# Private Security chokes deaf man "suspected" of shoplifting



## nuckfumbertheory (Aug 11, 2010)

!



private security abusing their power and using it for violent means. you can help me speak out against this by calling the store



XXI
6801 Hollywood Blvd
#1C-134
Los Angeles, CA 90028
Neighborhood: Hollywood

(323) 462-8500
www.forever21.com

and asking for the name of the security company they use. They have not been releasing that information to the public.
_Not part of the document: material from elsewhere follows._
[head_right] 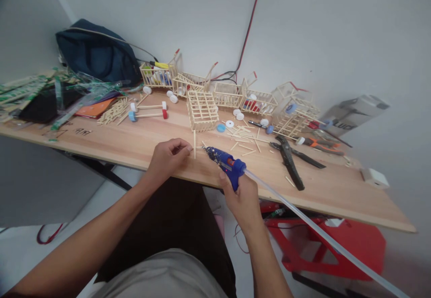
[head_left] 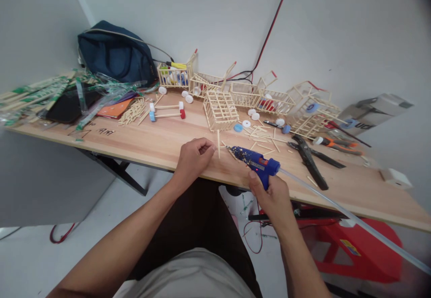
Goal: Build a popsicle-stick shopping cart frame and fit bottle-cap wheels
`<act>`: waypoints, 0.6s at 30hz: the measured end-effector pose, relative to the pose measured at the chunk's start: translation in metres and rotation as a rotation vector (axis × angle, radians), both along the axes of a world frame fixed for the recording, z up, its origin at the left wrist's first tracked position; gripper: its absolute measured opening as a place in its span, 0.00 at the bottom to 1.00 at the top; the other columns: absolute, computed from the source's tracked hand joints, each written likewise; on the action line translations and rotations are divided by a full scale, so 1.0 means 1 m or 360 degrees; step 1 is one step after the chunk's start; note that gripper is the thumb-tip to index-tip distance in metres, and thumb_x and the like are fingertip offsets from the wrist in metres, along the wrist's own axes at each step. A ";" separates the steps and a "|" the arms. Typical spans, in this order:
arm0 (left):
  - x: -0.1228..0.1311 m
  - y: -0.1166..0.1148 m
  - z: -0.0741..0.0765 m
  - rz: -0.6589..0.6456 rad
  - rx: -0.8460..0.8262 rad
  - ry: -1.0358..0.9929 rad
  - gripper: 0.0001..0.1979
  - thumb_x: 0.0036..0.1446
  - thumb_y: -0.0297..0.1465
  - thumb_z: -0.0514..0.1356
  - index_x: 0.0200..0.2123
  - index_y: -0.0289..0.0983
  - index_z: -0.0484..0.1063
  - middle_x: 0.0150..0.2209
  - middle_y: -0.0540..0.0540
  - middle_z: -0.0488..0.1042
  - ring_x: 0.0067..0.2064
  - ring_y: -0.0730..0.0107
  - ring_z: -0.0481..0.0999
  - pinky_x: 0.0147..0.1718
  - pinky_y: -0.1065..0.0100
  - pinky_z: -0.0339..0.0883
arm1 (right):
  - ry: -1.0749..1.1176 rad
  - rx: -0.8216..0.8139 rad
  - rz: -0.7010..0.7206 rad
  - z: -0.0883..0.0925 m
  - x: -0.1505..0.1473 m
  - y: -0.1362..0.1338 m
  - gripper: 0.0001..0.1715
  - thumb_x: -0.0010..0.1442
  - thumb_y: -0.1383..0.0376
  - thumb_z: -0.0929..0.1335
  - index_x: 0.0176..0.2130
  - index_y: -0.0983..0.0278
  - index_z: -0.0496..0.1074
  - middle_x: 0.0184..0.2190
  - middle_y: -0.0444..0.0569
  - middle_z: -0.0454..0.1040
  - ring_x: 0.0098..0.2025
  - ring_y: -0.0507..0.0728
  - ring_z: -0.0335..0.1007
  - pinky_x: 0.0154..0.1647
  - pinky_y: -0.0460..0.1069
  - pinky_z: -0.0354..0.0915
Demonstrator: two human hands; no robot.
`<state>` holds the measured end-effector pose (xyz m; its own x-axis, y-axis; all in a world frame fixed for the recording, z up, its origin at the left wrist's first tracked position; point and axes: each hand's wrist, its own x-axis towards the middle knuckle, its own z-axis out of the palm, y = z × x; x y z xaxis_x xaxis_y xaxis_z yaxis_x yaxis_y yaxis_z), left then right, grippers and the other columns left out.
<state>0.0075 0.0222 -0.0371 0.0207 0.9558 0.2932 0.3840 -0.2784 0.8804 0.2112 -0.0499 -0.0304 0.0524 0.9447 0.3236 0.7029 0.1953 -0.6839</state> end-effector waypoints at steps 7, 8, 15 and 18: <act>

We need the name of the security company so we can call and ask them how they plan on handling the situation where their "guards" (read: thugs) feel they can assault innocent people and choke them without any real cause. 

Help out with this. Phones are powerful weapons in the right situation.

Thanks,

Jeremiah


----------



## BrittanyTheBananarchist (Aug 11, 2010)

wow that fucking pissed me the fuck off! dude..... if i had a phone id be callin up their asses and givin them a fucking mouthful.


----------



## nuckfumbertheory (Aug 11, 2010)

Right on, tell your friends.


----------



## nuckfumbertheory (Aug 11, 2010)

213 741 8906 is the number of the legal dept they gave me. you can call and leave a message saying that you won't feel safe in their stores unless they get rid of this security company.


----------



## BrittanyTheBananarchist (Aug 11, 2010)

sweeeet. hopefully they do get rid of them. lil fuckers!


----------



## notconnerR (Sep 8, 2010)

nuckfumbertheory said:


> 213 741 8906 is the number of the legal dept they gave me. you can call and leave a message saying that you won't feel safe in their stores unless they get rid of this security company.


 

I told them both myself and the anarchist community won't feel safe shoplifting from Forever 21 anymore.


----------



## Amish (Sep 8, 2010)

notconnerR said:


> I told them both myself and the anarchist community won't feel safe shoplifting from Forever 21 anymore.


lol
me and my friend were just down there 2-3days ago will be giving them a call as son as i get minutes tommorow


----------